[Items listed in a dataset]
↓

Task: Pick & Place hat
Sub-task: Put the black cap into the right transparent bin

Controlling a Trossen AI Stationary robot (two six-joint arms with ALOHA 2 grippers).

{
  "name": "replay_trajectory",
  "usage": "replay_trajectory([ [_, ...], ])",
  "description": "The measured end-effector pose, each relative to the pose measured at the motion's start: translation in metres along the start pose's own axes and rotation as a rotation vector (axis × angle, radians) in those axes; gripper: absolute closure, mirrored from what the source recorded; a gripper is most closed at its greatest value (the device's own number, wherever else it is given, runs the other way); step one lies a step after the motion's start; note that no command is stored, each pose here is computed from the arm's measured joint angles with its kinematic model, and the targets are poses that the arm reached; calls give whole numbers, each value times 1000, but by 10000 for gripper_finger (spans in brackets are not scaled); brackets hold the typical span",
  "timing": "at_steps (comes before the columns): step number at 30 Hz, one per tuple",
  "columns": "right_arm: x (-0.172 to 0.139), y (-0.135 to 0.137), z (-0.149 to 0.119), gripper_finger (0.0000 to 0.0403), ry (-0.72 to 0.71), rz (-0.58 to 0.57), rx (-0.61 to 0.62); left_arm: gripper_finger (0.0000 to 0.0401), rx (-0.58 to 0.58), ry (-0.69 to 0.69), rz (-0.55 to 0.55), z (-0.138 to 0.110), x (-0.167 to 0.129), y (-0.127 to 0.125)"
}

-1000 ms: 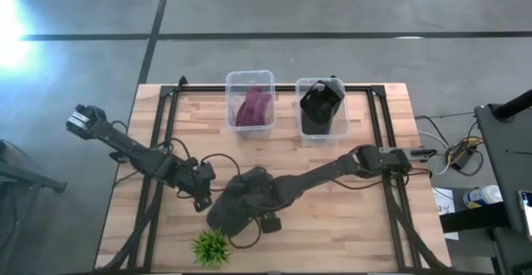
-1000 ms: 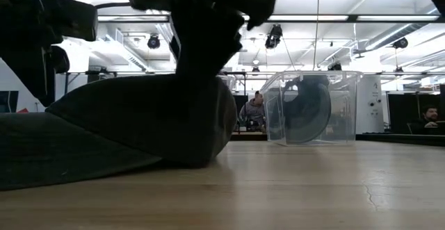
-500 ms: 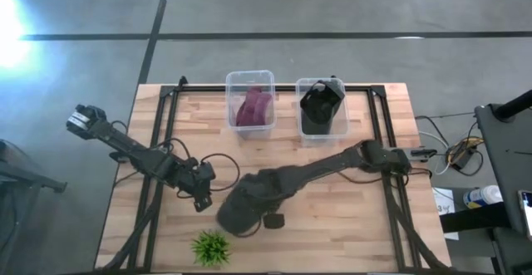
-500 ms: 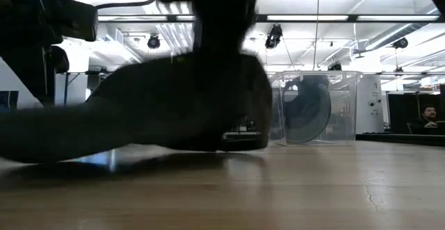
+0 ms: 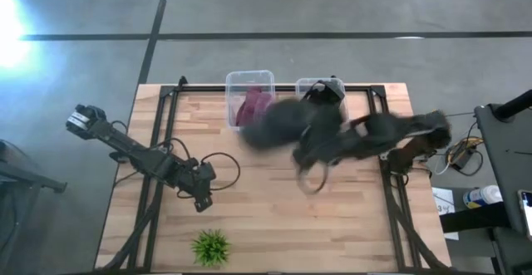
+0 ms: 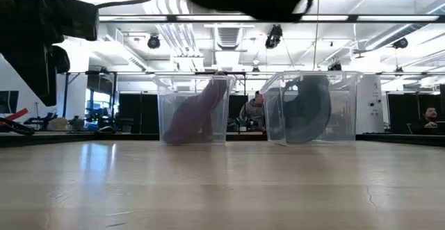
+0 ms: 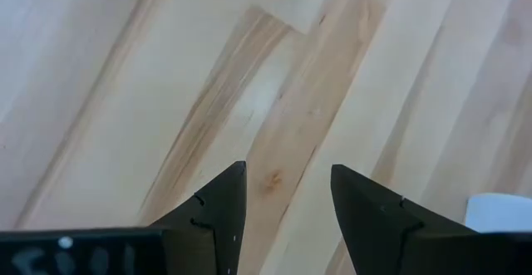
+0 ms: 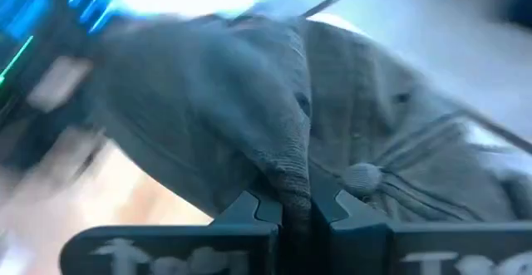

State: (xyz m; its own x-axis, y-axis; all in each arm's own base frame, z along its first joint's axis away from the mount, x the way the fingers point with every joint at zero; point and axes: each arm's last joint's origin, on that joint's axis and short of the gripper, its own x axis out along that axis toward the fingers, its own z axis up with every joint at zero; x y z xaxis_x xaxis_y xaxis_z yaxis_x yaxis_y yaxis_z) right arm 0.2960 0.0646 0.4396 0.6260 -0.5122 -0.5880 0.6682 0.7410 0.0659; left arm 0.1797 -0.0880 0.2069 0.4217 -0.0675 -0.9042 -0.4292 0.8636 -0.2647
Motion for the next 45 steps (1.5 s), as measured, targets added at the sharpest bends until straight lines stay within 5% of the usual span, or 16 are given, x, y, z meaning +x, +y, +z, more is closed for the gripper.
replay_trajectory([
  [3,-22,-40,8,394,-156,-170,203,232,-11,-9,-1,0,0,0],
  [9,-13,-76,6,394,-229,-225,443,232,-20,-32,-10,2,0,-2],
  [18,56,-98,-29,394,-139,-224,523,232,-57,-43,-23,3,0,-3],
  [25,74,-119,-24,394,-235,93,583,232,-68,-45,-22,3,0,-3],
  [45,117,-179,-116,394,-20,-108,758,232,-58,-49,-18,3,0,-3],
])
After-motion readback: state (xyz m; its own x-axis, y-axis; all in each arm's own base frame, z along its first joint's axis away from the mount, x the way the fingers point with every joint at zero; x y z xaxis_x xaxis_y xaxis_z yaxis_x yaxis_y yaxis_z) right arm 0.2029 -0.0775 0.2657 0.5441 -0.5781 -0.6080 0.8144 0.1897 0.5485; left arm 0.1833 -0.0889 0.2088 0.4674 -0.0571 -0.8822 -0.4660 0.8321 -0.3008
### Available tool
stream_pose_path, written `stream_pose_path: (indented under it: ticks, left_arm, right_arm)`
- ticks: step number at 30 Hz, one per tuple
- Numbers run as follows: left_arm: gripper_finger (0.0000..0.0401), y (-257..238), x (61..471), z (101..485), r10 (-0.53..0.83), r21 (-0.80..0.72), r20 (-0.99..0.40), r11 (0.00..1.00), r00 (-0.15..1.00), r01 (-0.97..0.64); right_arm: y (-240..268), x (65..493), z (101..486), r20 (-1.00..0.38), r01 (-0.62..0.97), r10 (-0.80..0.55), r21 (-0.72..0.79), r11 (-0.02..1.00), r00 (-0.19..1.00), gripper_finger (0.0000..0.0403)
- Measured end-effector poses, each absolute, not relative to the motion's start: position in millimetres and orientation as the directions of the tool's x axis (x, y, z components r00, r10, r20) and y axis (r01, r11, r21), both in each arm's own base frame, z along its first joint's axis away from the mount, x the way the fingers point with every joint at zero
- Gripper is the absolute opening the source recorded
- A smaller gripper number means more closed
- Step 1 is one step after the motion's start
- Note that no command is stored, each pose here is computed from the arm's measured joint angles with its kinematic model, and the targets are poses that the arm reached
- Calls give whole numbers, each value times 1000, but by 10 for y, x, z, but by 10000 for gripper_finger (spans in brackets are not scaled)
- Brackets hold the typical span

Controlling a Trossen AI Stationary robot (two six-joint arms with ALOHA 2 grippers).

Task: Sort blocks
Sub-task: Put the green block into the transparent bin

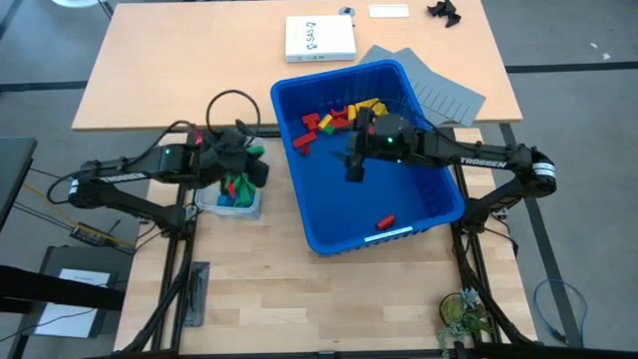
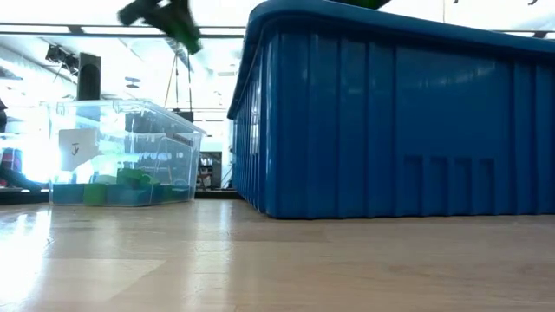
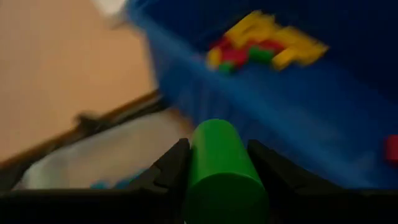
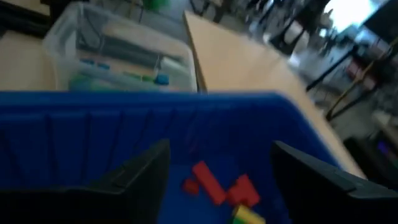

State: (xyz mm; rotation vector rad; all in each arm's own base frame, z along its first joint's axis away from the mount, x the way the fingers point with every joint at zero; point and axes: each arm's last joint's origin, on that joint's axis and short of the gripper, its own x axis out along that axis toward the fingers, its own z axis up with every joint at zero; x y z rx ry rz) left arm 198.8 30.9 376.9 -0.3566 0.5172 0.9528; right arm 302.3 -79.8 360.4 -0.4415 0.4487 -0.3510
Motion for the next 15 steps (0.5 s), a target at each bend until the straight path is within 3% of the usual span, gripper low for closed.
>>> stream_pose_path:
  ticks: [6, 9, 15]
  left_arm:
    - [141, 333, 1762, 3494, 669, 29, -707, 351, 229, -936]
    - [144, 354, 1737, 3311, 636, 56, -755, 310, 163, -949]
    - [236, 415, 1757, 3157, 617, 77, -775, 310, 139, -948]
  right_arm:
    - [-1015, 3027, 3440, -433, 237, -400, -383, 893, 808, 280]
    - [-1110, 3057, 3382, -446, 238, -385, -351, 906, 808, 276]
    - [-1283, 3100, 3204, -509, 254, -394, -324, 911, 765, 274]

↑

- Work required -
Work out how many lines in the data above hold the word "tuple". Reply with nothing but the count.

- Exercise solution -
2